YOUR ASSIGNMENT: Gather up every line from the entries below that uses the word "coaster".

==============================

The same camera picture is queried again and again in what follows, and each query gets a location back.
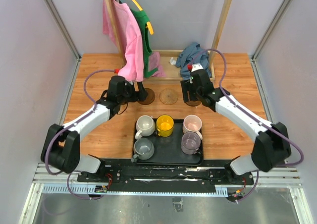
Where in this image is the plain brown wooden coaster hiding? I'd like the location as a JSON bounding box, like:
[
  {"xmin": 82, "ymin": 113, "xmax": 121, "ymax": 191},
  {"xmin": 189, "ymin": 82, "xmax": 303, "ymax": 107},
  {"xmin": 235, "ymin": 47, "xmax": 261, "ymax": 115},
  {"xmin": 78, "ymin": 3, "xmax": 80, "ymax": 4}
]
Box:
[{"xmin": 138, "ymin": 88, "xmax": 155, "ymax": 105}]

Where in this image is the grooved dark wooden coaster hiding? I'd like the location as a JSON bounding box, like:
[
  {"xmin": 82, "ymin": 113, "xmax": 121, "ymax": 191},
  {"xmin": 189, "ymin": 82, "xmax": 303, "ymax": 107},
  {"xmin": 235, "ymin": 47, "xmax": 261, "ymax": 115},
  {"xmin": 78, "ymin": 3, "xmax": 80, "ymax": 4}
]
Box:
[{"xmin": 185, "ymin": 100, "xmax": 201, "ymax": 107}]

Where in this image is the woven rattan coaster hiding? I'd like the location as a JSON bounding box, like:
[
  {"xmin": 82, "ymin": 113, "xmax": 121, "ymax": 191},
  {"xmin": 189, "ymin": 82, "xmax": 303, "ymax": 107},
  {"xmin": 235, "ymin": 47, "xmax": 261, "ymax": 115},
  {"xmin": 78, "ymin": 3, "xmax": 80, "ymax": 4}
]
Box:
[{"xmin": 159, "ymin": 89, "xmax": 178, "ymax": 105}]

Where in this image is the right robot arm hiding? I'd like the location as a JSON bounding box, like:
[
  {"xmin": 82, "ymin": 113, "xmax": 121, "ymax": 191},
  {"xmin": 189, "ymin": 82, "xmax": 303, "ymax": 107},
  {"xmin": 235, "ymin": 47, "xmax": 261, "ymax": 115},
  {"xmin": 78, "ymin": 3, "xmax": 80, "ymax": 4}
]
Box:
[{"xmin": 181, "ymin": 64, "xmax": 291, "ymax": 184}]

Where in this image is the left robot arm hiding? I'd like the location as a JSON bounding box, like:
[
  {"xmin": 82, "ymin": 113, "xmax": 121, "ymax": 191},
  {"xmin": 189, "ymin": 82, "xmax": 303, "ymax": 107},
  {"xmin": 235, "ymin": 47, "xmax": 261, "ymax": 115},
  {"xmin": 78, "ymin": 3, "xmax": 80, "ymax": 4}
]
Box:
[{"xmin": 41, "ymin": 75, "xmax": 148, "ymax": 182}]

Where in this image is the green garment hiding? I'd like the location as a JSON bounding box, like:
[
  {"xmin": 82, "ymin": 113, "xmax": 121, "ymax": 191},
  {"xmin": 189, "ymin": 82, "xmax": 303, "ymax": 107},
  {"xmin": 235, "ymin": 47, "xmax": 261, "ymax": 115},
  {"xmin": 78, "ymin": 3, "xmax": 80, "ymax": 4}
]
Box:
[{"xmin": 126, "ymin": 0, "xmax": 154, "ymax": 78}]

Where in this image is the white clip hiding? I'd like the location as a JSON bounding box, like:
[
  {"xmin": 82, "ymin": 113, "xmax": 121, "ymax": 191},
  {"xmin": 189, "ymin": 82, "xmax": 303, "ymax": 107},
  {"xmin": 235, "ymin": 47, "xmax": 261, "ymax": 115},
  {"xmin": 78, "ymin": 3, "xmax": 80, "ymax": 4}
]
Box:
[{"xmin": 169, "ymin": 57, "xmax": 176, "ymax": 65}]

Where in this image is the white mug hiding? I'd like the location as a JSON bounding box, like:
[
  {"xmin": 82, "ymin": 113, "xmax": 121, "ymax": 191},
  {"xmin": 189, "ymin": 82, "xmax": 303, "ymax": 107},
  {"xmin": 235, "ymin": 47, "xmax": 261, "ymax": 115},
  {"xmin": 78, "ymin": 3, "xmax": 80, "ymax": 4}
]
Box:
[{"xmin": 135, "ymin": 115, "xmax": 156, "ymax": 140}]

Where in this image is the blue crumpled shirt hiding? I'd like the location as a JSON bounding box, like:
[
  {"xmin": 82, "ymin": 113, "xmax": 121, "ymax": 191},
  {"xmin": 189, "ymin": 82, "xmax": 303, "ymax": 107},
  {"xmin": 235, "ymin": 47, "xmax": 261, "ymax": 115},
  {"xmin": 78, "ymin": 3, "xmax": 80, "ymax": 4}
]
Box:
[{"xmin": 176, "ymin": 42, "xmax": 212, "ymax": 80}]

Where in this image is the pink mug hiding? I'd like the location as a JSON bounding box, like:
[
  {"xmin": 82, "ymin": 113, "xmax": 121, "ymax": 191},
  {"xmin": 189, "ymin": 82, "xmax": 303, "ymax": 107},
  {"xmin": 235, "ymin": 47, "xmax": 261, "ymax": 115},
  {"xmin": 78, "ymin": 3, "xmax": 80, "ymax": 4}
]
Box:
[{"xmin": 182, "ymin": 115, "xmax": 203, "ymax": 140}]

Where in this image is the wooden clothes rack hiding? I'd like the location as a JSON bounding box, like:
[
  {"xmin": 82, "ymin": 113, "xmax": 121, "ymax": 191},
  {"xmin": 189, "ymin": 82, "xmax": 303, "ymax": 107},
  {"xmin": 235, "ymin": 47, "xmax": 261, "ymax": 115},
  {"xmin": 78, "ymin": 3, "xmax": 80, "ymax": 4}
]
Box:
[{"xmin": 104, "ymin": 0, "xmax": 232, "ymax": 83}]

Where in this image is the yellow mug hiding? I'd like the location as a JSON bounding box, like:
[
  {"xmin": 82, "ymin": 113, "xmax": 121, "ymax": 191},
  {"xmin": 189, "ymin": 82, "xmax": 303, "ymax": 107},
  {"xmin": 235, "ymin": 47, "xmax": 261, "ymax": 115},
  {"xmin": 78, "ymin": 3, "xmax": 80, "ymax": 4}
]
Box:
[{"xmin": 156, "ymin": 115, "xmax": 174, "ymax": 137}]

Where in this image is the purple mug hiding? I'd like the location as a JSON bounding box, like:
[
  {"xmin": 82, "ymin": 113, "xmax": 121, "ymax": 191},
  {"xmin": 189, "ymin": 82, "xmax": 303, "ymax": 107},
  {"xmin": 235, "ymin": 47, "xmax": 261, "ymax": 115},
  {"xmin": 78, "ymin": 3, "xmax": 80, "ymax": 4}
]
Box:
[{"xmin": 181, "ymin": 132, "xmax": 201, "ymax": 155}]

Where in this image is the grey mug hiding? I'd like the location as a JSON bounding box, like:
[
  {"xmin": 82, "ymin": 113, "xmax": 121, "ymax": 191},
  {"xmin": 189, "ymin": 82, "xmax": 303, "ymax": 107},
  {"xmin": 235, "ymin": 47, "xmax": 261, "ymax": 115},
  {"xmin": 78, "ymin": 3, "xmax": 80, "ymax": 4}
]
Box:
[{"xmin": 131, "ymin": 138, "xmax": 155, "ymax": 163}]

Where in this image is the pink shirt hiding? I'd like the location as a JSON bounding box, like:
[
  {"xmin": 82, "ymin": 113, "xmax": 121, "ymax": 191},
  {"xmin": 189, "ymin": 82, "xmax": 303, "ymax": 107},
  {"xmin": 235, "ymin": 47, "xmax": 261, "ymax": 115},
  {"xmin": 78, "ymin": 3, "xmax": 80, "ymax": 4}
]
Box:
[{"xmin": 103, "ymin": 0, "xmax": 166, "ymax": 82}]

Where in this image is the black serving tray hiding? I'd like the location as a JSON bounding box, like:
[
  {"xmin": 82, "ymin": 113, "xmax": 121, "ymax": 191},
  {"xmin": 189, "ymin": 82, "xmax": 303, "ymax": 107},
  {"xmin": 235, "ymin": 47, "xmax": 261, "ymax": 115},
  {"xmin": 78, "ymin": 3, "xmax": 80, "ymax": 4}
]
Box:
[{"xmin": 133, "ymin": 119, "xmax": 204, "ymax": 166}]

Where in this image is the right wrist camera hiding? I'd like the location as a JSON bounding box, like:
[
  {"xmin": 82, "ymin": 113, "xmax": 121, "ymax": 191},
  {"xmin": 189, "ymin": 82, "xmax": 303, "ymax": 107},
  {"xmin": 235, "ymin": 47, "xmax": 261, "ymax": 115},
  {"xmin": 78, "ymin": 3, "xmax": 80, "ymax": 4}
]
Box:
[{"xmin": 187, "ymin": 63, "xmax": 204, "ymax": 73}]

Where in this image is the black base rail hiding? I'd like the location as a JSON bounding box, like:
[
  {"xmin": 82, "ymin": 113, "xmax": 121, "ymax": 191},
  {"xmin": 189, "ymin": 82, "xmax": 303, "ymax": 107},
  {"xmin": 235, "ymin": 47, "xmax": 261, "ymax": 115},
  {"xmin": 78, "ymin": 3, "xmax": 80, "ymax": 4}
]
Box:
[{"xmin": 69, "ymin": 159, "xmax": 256, "ymax": 196}]

==============================

RESULT OF THE TASK:
Where in this image is the plain brown wooden coaster hiding? I'd like the location as a JSON bounding box, like:
Where in this image is the grooved dark wooden coaster hiding? I'd like the location as a JSON bounding box, like:
Where in this image is the woven rattan coaster hiding? I'd like the location as a JSON bounding box, like:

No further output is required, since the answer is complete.